Severely Unamused Posted August 3, 2011 Posted August 3, 2011 How does it disagree with what I just wrote though? Because you basically reiterated my last sentence. Dismissive for the sake of being dismissive.
nyrias Posted August 4, 2011 Posted August 4, 2011 How does it disagree with what I just wrote though? Because you basically reiterated my last sentence. I didn't. I was agreeing with you. You don't like agreement?
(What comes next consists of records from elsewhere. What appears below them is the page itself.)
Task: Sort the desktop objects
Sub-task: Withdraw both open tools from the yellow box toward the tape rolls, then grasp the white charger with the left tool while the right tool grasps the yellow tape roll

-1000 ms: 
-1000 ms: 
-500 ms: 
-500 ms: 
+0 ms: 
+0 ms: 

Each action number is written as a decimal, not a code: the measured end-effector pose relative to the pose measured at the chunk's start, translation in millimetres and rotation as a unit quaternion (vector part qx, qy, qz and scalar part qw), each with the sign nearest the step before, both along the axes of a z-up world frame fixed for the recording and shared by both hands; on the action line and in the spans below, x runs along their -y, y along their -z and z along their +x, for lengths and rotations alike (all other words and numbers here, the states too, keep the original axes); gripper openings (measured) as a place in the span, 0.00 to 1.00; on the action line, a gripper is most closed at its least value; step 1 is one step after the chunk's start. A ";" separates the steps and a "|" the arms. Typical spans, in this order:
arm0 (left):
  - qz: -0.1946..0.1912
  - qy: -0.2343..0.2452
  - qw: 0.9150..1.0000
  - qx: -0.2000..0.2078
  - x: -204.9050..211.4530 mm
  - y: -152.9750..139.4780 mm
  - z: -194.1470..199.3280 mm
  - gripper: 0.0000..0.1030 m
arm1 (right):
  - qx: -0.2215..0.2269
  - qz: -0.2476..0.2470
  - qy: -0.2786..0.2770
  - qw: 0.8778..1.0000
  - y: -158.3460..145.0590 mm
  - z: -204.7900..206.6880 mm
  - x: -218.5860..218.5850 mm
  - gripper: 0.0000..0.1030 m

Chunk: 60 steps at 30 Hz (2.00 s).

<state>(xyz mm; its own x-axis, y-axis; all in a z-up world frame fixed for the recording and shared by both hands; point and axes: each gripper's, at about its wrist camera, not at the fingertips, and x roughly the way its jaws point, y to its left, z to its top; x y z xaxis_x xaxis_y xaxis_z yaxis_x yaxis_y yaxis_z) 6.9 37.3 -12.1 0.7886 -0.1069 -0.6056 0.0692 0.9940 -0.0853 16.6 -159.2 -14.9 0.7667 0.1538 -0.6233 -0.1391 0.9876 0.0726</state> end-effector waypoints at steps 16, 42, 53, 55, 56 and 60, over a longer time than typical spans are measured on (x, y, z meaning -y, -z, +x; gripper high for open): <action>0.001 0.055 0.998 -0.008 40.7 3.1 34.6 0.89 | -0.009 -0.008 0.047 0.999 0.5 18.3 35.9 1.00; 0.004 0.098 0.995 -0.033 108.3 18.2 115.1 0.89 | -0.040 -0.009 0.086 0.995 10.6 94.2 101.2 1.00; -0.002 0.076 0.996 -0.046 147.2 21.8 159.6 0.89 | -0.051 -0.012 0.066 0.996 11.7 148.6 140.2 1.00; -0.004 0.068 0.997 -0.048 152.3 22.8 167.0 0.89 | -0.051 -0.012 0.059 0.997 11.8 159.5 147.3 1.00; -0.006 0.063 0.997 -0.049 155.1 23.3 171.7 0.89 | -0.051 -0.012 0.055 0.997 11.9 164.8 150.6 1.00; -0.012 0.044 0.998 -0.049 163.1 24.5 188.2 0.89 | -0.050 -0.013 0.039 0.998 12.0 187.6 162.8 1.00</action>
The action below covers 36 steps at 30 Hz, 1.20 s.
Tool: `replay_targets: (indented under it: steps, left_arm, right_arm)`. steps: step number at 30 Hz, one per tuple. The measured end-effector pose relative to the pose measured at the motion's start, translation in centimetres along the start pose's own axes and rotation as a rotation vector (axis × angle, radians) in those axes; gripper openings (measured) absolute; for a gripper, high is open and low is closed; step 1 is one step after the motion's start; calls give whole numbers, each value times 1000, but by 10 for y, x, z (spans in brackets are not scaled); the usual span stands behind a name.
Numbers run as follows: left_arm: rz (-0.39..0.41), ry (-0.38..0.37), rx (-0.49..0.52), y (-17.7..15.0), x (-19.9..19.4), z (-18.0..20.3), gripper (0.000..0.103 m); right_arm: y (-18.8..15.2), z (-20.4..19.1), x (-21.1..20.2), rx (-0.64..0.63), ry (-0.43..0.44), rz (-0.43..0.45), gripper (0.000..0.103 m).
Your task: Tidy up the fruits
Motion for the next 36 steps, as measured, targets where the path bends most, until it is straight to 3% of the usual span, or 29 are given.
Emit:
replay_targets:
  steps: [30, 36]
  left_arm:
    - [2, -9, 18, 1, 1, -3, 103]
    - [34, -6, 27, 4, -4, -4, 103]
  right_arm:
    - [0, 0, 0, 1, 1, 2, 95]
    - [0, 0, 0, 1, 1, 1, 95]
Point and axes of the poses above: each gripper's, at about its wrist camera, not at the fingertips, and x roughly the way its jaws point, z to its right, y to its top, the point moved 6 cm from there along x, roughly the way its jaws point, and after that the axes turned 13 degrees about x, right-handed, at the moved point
KathyM Posted August 4, 2011 Posted August 4, 2011 I wonder if just a statement would make a difference if the follow-up actions are the same. If the WS refuses to go NC, or MC, ... i doubt whatever being said will make a difference. And certainly in cases where the BS or the WS already makes up his/her mind to leave, it makes no difference. I think an apology helps either way. It acknowledges the wrongdoing. It acknowledges the feelings of the BS, and the regret for hurting her. Whether the man decides to drop the affair or continue it, somehow that acknowledgement of wrongdoing and acknowledgement of the wife's feelings is some token that he still has some feelings for her and recognizes that his actions are wrong. If he were to stop the affair at that point, that statement would go a long way in helping their recovery. A lot of men go into counseling still denying or minimizing the act or its effect on the BS. Even if he were to continue the affair, and decide to leave the marriage, that statement gives the BS a token that has some value. Not much value, mind you, but I think it would help. It puts the blame where it lies, and acknowledges the wrongness of the act and the regret for having hurt the BS.
rafallus Posted August 4, 2011 Posted August 4, 2011 I didn't. I was agreeing with you. You don't like agreement? Your use of "no" was admittedly baffling, and suggested that you missed "not" in my last sentence (not so implausible option after all). Also, your second sentence is oddly... venomous, for someone who likes to use logic so much.
nyrias Posted August 4, 2011 Posted August 4, 2011 Your use of "no" was admittedly baffling, and suggested that you missed "not" in my last sentence (not so implausible option after all). Also, your second sentence is oddly... venomous, for someone who likes to use logic so much. You said "And not limited to cheating either." and i said "No, cheating is not that special". The "No" is an emphasis of the "not" in my sentence and also consistent with the "not" in yours. And it is totally grammatically consistent. Just like the following example: "Tom is NOT all." Response: "No, he is not tall at all". I don't see a problem.